=== PROBLEM STATEMENT ===
Exactly the lines starting at the line containing "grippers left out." and ending at the line containing "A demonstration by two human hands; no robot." are to be written out from the listing below, both included.

=== DATASET EXTRACT ===

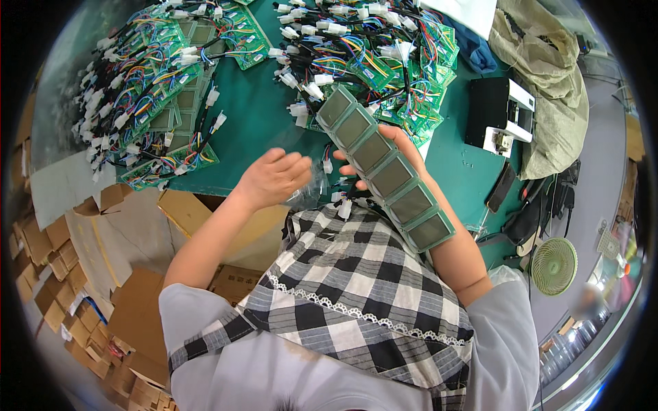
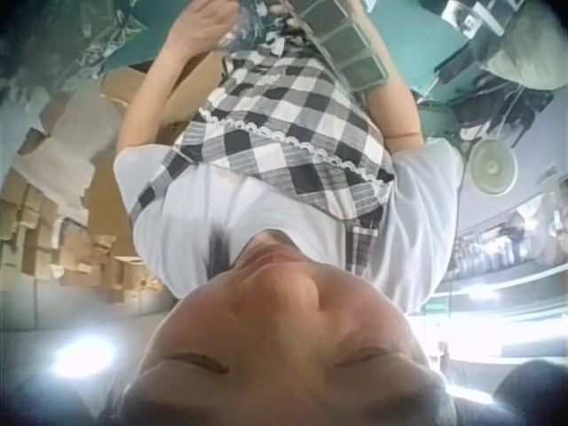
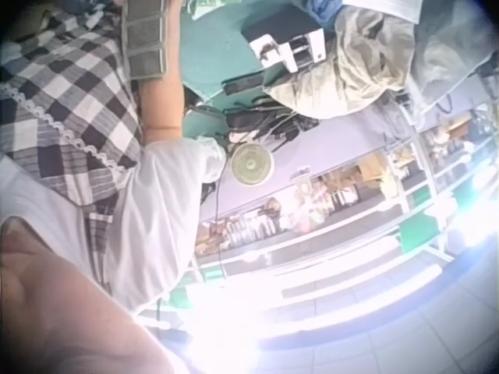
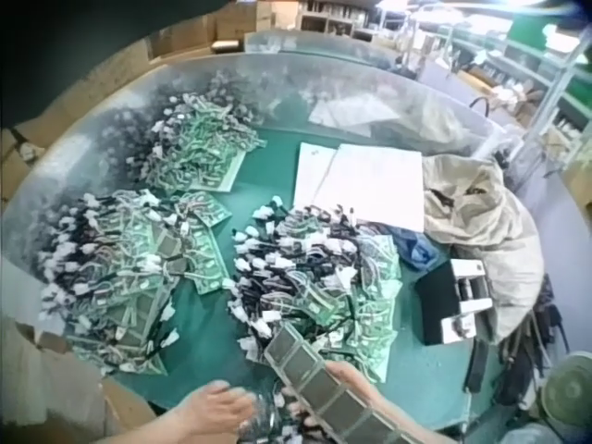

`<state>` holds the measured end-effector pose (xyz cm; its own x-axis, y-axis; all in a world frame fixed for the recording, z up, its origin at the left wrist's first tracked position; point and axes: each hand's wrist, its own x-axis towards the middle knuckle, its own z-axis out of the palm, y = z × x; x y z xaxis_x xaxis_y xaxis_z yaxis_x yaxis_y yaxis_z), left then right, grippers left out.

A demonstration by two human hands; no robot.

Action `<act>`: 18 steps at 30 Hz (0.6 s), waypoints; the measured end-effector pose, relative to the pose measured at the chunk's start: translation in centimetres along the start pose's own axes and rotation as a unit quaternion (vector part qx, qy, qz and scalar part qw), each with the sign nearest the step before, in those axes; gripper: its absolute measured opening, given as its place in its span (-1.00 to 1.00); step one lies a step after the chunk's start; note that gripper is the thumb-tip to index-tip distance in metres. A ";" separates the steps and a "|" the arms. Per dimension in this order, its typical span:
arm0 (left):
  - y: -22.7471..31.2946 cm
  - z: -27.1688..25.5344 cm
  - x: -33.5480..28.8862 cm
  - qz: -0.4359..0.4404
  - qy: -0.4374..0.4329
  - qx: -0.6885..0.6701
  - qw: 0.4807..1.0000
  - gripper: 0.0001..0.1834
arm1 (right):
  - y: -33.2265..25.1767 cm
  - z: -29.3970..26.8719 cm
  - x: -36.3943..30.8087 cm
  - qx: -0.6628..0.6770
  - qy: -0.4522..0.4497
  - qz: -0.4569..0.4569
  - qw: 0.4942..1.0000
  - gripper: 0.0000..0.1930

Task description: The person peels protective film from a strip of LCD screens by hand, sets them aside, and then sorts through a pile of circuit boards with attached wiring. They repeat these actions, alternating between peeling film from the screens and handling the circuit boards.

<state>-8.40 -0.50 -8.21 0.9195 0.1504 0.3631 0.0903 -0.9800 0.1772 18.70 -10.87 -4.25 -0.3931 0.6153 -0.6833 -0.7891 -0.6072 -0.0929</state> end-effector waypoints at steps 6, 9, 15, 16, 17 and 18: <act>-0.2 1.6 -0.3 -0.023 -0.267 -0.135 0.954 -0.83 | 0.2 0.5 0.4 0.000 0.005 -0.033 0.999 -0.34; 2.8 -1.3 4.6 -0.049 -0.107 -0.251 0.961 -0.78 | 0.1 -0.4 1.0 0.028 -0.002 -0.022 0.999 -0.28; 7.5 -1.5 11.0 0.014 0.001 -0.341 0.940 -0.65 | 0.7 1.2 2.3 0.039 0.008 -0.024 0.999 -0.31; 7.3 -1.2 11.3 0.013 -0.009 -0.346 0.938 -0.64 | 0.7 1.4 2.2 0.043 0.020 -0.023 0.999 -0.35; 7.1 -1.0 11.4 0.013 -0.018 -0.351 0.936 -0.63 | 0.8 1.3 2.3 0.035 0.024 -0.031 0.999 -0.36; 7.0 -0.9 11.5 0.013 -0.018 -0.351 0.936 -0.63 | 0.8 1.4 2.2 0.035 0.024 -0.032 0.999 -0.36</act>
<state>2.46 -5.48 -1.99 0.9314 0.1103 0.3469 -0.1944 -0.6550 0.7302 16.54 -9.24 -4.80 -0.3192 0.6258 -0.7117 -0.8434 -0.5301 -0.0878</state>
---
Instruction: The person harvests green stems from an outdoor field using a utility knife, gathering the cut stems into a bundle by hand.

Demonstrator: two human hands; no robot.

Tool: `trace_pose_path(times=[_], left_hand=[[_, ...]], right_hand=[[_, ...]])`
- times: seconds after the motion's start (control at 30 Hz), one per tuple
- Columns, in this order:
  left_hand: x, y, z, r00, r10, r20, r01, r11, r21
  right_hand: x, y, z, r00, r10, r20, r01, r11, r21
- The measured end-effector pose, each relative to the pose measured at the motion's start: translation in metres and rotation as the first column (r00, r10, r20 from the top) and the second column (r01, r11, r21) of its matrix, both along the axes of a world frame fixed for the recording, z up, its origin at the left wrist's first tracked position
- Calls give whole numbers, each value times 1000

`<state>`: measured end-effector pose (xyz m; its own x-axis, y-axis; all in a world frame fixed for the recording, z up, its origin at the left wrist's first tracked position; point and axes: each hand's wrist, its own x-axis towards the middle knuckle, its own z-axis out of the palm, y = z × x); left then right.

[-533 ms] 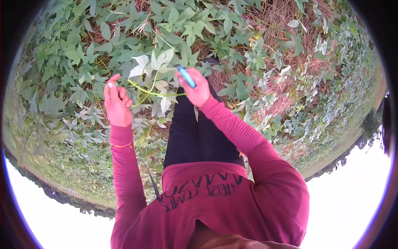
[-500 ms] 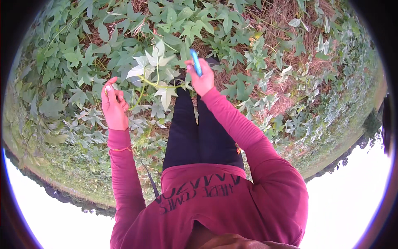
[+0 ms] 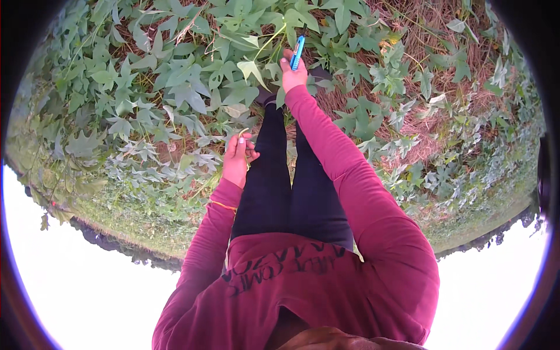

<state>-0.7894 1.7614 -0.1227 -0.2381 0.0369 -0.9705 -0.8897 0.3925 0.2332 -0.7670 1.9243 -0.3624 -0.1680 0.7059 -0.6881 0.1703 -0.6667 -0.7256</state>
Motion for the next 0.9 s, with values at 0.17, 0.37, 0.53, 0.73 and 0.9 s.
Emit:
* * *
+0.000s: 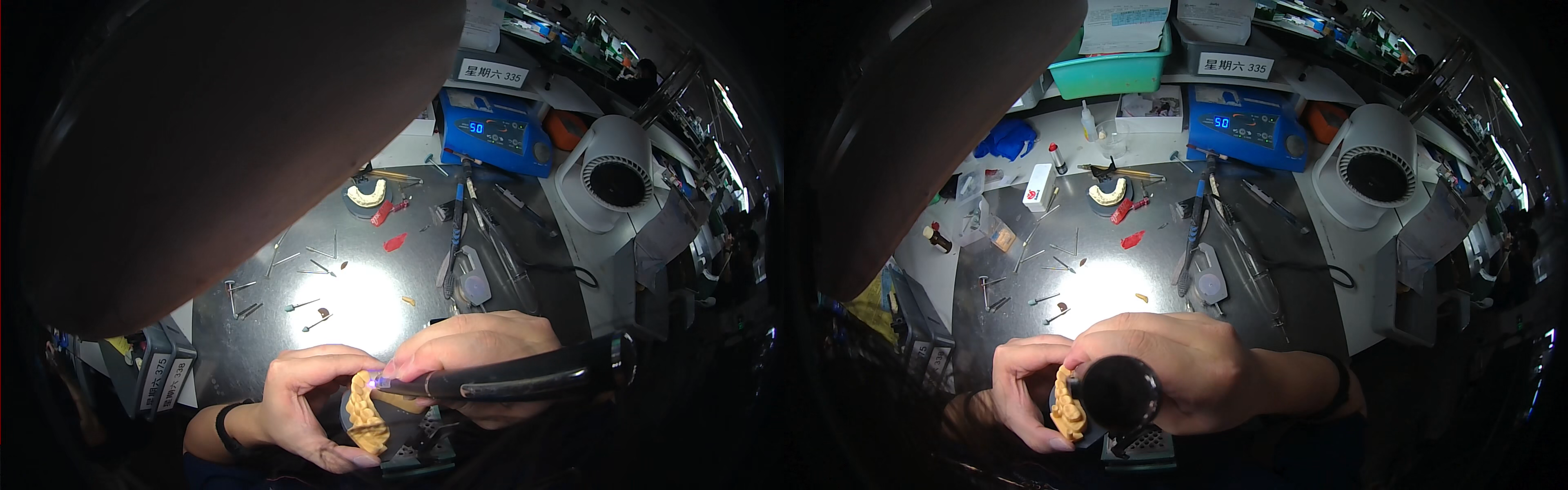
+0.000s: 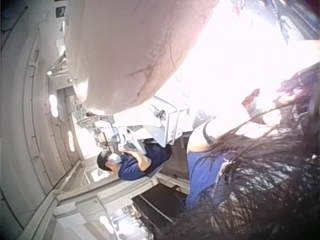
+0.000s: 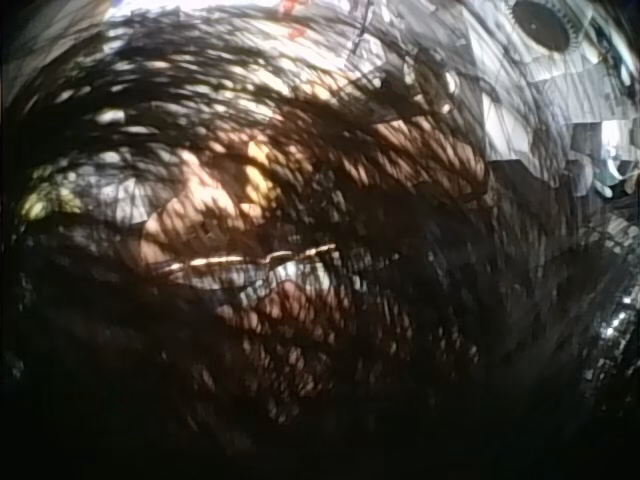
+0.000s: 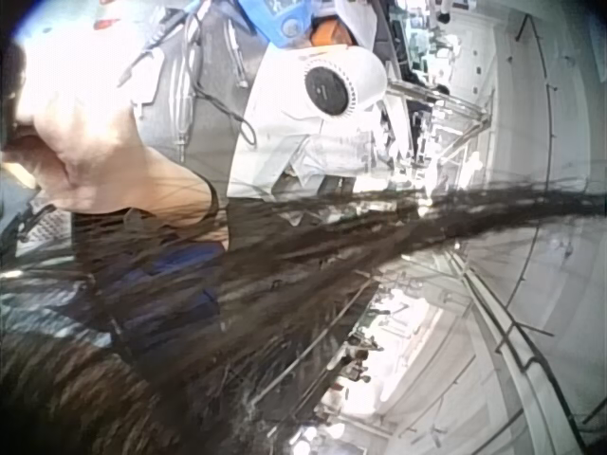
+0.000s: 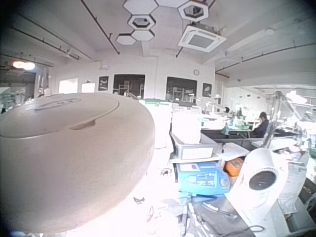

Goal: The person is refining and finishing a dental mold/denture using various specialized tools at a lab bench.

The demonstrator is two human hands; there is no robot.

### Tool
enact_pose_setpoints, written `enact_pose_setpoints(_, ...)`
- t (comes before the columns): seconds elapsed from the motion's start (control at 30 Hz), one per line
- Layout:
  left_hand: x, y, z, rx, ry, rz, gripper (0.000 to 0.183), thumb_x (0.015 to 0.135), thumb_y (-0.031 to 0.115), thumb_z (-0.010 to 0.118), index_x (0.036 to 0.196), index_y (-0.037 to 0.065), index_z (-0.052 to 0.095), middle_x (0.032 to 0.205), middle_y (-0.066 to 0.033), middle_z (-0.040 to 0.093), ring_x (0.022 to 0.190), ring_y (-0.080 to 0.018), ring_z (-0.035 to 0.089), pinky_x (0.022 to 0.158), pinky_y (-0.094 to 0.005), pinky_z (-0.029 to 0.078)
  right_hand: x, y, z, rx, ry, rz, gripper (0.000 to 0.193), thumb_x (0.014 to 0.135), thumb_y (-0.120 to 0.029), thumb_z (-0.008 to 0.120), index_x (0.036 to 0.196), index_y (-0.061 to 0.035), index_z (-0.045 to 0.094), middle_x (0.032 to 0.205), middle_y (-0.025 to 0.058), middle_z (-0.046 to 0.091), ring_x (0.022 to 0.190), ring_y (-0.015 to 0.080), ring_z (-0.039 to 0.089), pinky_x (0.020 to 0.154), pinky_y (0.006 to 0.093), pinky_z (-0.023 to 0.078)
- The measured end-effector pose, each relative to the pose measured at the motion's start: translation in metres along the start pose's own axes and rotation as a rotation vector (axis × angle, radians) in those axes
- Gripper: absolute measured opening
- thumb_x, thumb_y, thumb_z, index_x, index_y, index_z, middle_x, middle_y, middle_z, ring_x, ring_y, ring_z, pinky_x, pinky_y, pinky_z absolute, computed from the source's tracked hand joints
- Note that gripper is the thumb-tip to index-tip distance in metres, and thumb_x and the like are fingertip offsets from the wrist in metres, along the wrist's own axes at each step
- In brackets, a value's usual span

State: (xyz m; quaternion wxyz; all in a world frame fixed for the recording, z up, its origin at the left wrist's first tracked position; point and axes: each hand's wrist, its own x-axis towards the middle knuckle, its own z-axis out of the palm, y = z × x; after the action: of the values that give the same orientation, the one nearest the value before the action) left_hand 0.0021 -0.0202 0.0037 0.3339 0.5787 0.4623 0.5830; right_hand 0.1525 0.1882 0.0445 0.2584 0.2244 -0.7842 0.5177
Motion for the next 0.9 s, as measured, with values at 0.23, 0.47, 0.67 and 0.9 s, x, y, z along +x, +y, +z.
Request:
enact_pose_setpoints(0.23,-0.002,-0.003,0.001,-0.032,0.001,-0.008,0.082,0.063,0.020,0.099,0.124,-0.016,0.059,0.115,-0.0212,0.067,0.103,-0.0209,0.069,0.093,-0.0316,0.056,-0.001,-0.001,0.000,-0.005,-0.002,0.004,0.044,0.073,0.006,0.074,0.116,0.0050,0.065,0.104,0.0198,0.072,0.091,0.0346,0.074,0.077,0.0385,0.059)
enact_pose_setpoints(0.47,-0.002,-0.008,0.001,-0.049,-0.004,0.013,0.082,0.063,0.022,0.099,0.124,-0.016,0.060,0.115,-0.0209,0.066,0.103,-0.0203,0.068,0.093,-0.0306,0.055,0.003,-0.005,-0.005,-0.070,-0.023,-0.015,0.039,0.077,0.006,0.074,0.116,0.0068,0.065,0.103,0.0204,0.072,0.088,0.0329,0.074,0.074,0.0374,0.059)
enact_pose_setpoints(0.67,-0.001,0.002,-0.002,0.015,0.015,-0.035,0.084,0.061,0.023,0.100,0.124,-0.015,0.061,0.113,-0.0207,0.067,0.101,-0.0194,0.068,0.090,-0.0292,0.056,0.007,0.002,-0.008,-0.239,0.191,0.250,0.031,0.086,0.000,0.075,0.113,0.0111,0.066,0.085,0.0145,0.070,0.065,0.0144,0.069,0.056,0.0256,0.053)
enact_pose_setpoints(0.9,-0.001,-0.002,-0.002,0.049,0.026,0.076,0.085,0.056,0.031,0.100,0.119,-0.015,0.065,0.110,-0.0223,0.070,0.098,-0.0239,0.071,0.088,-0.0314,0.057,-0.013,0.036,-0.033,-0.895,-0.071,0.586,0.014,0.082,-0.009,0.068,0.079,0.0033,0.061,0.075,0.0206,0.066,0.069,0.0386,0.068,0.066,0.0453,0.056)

=== SOLUTION FOR THIS PROBLEM ===
`<state>` holds the measured end-effector pose (xyz cm; its own x-axis, y-axis; all in a world frame fixed for the recording, z up, its origin at the left wrist's first tracked position; point and axes: each hand's wrist, its own x-axis towards the middle knuckle, its own z-axis out of the palm, y = z × x; x y z xaxis_x xaxis_y xaxis_z yaxis_x yaxis_y yaxis_z), left then right, grippers left out.

A demonstration by two human hands; no robot.

The answer given above is complete as it stands.